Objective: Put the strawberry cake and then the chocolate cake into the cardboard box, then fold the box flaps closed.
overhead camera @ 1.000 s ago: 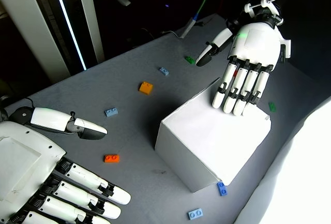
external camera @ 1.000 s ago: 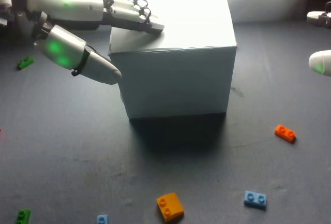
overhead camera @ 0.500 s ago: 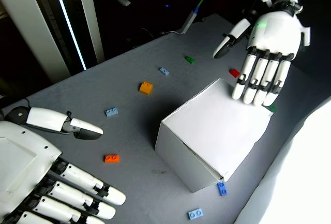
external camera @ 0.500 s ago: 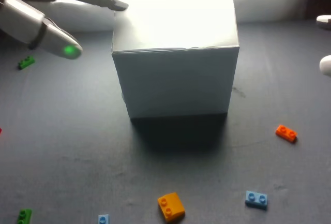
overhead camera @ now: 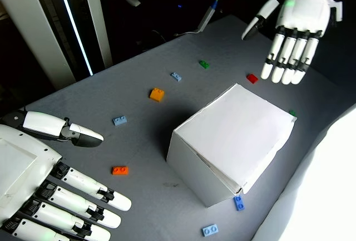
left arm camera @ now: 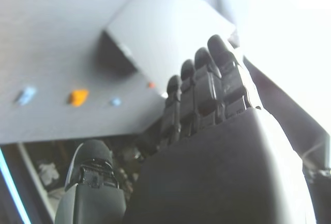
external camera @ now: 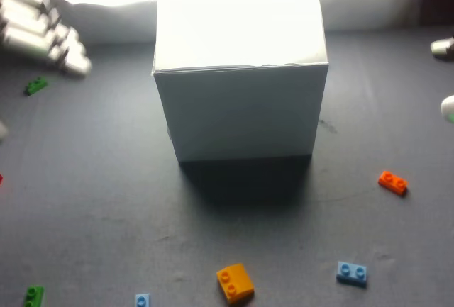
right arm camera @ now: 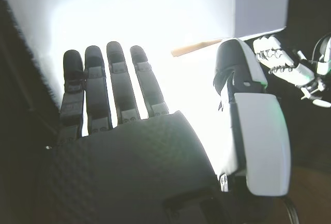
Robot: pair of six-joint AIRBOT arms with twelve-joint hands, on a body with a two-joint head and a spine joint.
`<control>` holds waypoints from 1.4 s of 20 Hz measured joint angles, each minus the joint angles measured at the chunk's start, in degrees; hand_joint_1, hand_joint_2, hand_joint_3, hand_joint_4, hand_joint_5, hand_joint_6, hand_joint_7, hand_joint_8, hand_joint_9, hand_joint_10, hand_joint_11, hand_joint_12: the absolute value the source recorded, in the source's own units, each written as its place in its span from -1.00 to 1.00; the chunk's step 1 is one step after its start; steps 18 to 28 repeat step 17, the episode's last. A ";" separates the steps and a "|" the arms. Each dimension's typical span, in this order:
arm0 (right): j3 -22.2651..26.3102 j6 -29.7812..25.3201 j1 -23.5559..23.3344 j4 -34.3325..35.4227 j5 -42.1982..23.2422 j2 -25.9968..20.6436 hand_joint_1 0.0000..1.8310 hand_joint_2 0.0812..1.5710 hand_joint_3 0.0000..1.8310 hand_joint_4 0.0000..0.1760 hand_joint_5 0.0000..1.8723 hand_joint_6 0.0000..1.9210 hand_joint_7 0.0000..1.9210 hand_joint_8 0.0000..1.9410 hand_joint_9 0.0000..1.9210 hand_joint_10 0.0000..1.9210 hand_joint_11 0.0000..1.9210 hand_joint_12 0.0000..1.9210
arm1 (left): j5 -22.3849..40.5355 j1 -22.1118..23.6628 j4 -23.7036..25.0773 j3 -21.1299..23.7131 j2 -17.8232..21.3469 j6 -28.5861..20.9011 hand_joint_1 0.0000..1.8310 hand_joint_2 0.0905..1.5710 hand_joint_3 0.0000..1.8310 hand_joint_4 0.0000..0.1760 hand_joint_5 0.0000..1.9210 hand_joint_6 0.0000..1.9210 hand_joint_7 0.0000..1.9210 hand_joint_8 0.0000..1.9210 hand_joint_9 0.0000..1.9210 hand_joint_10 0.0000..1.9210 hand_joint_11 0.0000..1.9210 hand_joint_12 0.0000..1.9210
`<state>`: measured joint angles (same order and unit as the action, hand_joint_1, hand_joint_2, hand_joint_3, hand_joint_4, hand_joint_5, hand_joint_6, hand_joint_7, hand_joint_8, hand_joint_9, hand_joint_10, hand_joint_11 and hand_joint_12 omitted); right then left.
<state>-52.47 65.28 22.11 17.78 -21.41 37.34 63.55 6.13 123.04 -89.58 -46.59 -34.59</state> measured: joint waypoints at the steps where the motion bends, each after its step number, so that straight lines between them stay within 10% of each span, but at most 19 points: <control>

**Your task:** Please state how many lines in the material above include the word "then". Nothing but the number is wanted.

**Exercise result:** 2